Railroads Want in on Biden’s $2 Trillion Infrastructure Proposal

WASHINGTON — The railroad industry moved closer Wednesday to becoming a big winner in President Joe Biden’s environmentally friendly policies.
A House Transportation and Infrastructure subcommittee weighed options during a hearing on which passenger and freight railroad projects should get federal funding.
Comments from lawmakers implied there was little doubt on whether railroads would get the funding they need to expand. The issue was when they will get it and how the money will be spent.
“Climate change is rapid, it’s real and the time to take action is now,” said Rep. Hank Johnson, D-Ga., during the hearing of the subcommittee on railroads, pipelines and hazardous materials.
The Biden administration is using similar reasoning to promote its $2 trillion infrastructure plan. Additional factors are job creation and economic recovery after the downturn from the COVID-19 pandemic.
Details still are being worked out, but Biden’s policy planners are pledging “the second great railroad revolution.”
“[Infrastructure]’s a policy area that’s close to the president’s heart, one he’s had a lot of interest in and commitment to even when he was vice president and before,” White House Press Secretary Jen Psaki said during a press conference Monday.
Pushback is coming from some Senate Republicans who say a $2 trillion price tag would be hard to justify without more taxes or taking money from other important programs.
Among proposals tentatively planned is the $105 billion North Atlantic Rail project between New York and Boston. High-speed passenger rail projects competing for funding are proposed in California, Florida, Texas and the Pacific Northwest.
Another proposal would connect pairs of cities nationwide with high-speed passenger rail. It would cost $205 billion and be built over five years.

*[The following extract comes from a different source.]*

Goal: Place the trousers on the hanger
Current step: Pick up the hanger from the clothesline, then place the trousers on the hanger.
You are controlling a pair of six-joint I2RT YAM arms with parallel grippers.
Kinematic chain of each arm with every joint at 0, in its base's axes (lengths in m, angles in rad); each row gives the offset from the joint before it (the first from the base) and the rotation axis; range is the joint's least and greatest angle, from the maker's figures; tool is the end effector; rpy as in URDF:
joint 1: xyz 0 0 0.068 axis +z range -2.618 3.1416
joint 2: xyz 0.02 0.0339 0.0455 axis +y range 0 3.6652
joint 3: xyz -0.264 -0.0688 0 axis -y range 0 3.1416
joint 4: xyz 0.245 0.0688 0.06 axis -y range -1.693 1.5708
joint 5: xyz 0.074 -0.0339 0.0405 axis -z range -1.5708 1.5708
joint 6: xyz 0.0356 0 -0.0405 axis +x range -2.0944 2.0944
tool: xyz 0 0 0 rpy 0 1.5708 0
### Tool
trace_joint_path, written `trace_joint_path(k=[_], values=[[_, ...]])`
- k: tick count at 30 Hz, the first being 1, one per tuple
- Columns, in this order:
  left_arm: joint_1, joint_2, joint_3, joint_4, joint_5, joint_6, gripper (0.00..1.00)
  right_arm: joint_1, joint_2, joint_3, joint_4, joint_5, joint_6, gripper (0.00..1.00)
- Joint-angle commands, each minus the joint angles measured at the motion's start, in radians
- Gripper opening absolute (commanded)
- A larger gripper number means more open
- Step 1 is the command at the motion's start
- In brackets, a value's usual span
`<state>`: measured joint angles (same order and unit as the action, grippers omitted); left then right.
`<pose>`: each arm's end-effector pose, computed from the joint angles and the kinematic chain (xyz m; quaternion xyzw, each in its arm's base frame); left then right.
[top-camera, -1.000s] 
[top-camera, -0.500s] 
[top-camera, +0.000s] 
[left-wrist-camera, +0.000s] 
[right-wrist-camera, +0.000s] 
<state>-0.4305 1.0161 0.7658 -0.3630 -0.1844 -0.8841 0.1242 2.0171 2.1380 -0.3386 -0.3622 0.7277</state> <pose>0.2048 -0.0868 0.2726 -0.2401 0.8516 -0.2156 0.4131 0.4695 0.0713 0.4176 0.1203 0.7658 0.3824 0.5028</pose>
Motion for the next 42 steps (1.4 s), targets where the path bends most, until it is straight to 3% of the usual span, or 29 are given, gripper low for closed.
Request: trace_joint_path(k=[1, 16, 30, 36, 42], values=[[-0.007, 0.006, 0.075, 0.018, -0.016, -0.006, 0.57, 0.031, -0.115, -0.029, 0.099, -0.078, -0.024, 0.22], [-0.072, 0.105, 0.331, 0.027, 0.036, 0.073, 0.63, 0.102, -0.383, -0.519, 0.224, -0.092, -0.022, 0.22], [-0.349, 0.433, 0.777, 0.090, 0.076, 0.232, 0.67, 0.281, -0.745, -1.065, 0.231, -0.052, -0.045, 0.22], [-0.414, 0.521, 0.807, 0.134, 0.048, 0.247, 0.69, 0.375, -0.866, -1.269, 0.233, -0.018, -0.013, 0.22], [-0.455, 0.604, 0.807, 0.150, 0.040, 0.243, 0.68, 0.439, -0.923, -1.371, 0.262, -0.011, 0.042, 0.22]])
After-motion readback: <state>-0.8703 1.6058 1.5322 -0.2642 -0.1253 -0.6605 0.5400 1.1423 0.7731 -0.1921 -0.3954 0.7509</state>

The environmental push behind the proposals is based on studies that show significant reductions in greenhouse gases where freight and passenger railroads are widely available at reasonable cost.
Passenger trains produce 83% fewer greenhouse gas emissions compared with the same number of people driving to intercity destinations, according to a recent Federal Highway Administration study. Trains produce 73% fewer greenhouse gases than flying.
Similarly, a single freight train can carry as much cargo as one hundred trucks while relieving traffic congestion and emissions, according to the Association of American Railroads, a trade group. On average, freight railroads can move one ton of freight over 470 miles on one gallon of fuel.
“We must ensure that freight railroads keep growing in an uninhibited manner so that Americans can continue to benefit from their irreplaceable contributions to our economy,” said Rep. Sam Graves, R-Mo.
Rep. Peter DeFazio, D-Ore., added, “This is a very, very exciting time for rail.”
Shannon Valentine, Virginia’s secretary of transportation, asked Congress to support a $3.7 billion project to improve rail between Washington, D.C. and Richmond, with hourly Amtrak service. The state wants to replace a bridge built in 1904 over the Potomac River that creates a rail bottleneck between the District of Columbia and its Virginia suburbs.
She said the railroad build-out would provide $6 billion a year in new economic activity for Virginia.
State transportation planners considered highway improvements but dismissed them as inferior compared with railroads.
“When we looked at other options, they were either unaffordable or ineffective,” Valentine said.
Greg Regan, president of the labor union Transportation Trades Department, AFL-CIO, told lawmakers Congress has an opportunity to continue the railroad industry’s role as a source of jobs and economic development.
“They are good jobs,” he said about railroad industry employment. “These jobs are accessible to everyday Americans.”